EXERCISE PROMPT.
In the listing below, find each line that holds "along" and list it.

-- -- --

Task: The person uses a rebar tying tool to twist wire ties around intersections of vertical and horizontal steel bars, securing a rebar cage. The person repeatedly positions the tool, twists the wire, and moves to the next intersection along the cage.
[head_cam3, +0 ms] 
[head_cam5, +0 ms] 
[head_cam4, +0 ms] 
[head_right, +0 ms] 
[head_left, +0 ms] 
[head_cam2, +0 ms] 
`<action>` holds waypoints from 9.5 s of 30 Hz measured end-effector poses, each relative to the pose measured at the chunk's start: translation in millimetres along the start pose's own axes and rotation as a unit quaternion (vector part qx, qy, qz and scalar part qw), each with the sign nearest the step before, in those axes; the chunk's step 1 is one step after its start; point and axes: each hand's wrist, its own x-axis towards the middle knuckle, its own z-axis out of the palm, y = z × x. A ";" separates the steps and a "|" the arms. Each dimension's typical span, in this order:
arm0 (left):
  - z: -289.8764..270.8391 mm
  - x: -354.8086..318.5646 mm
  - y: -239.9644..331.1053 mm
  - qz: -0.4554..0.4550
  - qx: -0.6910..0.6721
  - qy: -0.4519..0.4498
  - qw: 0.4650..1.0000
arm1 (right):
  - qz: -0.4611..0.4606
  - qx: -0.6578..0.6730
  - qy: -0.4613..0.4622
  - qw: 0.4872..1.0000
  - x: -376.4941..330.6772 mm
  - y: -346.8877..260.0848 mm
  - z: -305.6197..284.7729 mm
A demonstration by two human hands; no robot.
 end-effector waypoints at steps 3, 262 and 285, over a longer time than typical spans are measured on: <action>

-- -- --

ANSWER BOX.
Task: The person uses a rebar tying tool to twist wire ties around intersections of vertical and horizontal steel bars, securing a rebar cage. The person repeatedly positions the tool, twists the wire, and moves to the next intersection along the cage.
`<action>` holds waypoints from 9.5 s of 30 Hz measured end-effector poses, each relative to the pose measured at the chunk's start: translation in millimetres along the start pose's own axes and rotation as a unit quaternion (vector part qx, qy, qz and scalar part qw), each with the sign nearest the step before, in those axes; the chunk's step 1 is one step after its start; point and axes: each hand's wrist, its own x-axis towards the middle knuckle, its own z-axis out of the palm, y = z × x. A ";" separates the steps and a "|" the arms. Each dimension's typical span, in this order:

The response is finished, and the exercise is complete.